How to Use “Habit Stacking” to Build Your Dream Routine

Habit Stacking in Action: Two Worked Examples

Theory is useful, but seeing how these principles come together in a real-world routine can make all the difference. Here are two detailed examples of habit stacks, one for ending the day with intention and another for starting it with focus. Notice how each new habit is a small, minimum viable action linked to a pre-existing, solid anchor habit.

Example 1: The Evening Wind-Down Routine

Goal Identity: To become someone who is calm, organized, and rests well.

The Problem: Sarah often works late, then collapses on the couch, scrolling through her phone or watching TV until she’s too tired to do anything but fall into bed. She wakes up feeling groggy and unprepared for the day ahead. Her evenings feel reactive and draining.

The Anchor Habit: The one thing Sarah does consistently every night is wash the dinner dishes.

The Habit Stack Design:

“After I place the last clean dish in the rack, I will walk over to my closet and lay out my clothes for tomorrow.”
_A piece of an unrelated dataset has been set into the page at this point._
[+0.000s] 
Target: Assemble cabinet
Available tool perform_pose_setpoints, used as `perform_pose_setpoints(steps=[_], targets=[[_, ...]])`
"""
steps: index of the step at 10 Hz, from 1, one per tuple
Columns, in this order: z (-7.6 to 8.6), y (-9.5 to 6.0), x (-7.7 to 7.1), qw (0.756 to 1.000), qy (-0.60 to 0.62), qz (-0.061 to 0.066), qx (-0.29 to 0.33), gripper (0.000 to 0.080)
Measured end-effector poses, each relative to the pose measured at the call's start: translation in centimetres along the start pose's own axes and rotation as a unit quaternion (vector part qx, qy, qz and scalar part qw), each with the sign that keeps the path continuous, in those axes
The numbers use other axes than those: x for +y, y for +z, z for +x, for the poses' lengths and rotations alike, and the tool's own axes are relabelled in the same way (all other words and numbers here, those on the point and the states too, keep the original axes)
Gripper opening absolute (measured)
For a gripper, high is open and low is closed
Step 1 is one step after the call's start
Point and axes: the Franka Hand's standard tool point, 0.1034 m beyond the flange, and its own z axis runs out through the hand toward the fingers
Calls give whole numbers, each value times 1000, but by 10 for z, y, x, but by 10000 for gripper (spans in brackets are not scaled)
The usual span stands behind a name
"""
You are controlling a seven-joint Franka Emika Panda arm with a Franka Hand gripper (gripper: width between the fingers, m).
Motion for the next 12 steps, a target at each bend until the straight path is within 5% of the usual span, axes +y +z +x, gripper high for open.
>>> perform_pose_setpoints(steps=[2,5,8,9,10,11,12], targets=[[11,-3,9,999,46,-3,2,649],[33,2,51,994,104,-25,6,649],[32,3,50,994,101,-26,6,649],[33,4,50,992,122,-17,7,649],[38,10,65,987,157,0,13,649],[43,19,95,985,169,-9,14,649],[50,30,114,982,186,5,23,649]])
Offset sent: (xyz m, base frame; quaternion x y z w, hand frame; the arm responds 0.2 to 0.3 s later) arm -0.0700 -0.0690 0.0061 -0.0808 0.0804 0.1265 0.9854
This first action is a minimum viable action. It takes less than two minutes. The friction is low because she’s already in motion. The reward is a less stressful morning. This reinforces her identity as an organized person.

“After I lay out my clothes, I will walk to the kitchen and put the kettle on for herbal tea.”

This action creates a sensory cue—the sound of the kettle, the smell of the tea—that signals to her body and mind that it’s time to wind down. This is an act of self-care, reinforcing her identity as someone who rests well.

“After I take the first sip of my tea, I will open my journal and write down one good thing that happened today.”

This is a tiny, two-minute gratitude practice. It’s not “write three pages,” which can feel intimidating. It’s just one sentence. This shifts her focus from the stresses of the day to a moment of positivity, reinforcing her identity as a calm person.

“After I close my journal, I will plug my phone in to charge across the room, not next to my bed.”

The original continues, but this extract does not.